→ PROBLEM TO SOLVE: Report how many lines of the material contain the string "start". Add nothing beyond the number.

→ INFORMATION SHOWN:
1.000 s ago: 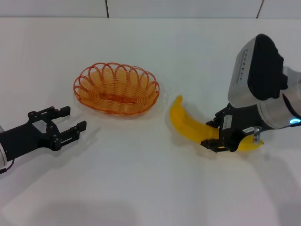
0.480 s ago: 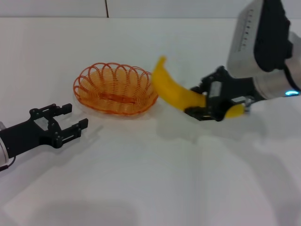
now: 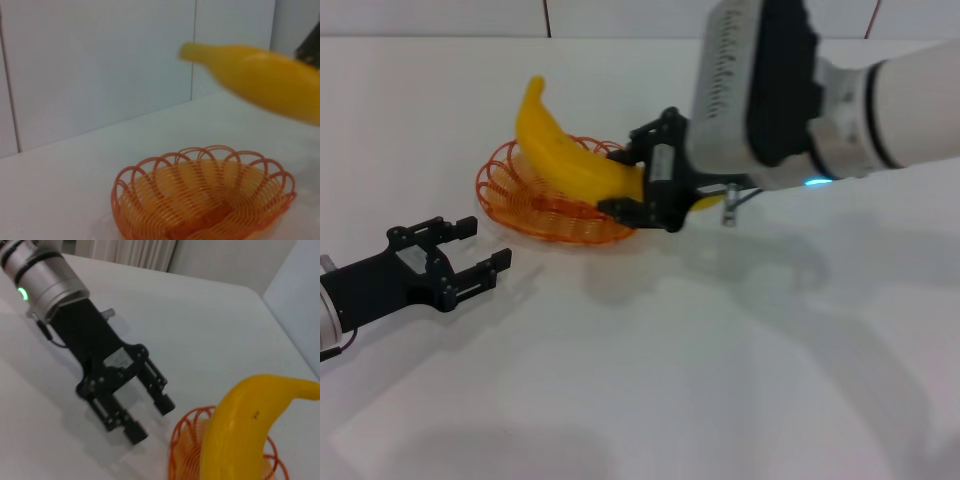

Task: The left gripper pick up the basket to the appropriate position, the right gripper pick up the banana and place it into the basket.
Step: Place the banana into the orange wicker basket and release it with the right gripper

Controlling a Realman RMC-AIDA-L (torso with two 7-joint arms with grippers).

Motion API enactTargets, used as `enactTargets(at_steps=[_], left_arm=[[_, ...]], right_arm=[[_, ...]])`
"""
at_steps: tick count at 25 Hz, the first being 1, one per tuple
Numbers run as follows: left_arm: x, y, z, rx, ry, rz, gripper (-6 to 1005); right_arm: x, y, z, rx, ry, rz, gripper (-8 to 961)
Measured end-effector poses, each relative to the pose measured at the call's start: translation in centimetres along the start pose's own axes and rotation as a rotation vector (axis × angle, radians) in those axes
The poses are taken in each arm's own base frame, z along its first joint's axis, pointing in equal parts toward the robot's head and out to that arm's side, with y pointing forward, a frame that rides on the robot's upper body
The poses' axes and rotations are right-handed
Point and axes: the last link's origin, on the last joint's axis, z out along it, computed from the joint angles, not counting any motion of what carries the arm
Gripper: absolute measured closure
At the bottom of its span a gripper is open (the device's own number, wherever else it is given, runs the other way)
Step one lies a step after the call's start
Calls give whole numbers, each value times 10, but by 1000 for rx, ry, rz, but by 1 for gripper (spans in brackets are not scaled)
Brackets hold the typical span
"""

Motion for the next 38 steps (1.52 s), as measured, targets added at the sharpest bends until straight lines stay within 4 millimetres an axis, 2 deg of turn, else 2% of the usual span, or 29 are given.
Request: enactTargets(at_steps=[6,13,27,38], left_arm=[[0,1,1,-4,-1,5,349],[-1,1,1,-2,-2,2,349],[-1,2,3,-6,-2,-2,349],[-1,3,3,-9,-1,0,348]], right_arm=[[-6,2,35,11,8,-36,475],[-10,9,59,73,-15,-101,475],[2,4,72,91,39,-135,473],[2,5,74,85,46,-144,472]])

→ ANSWER: 2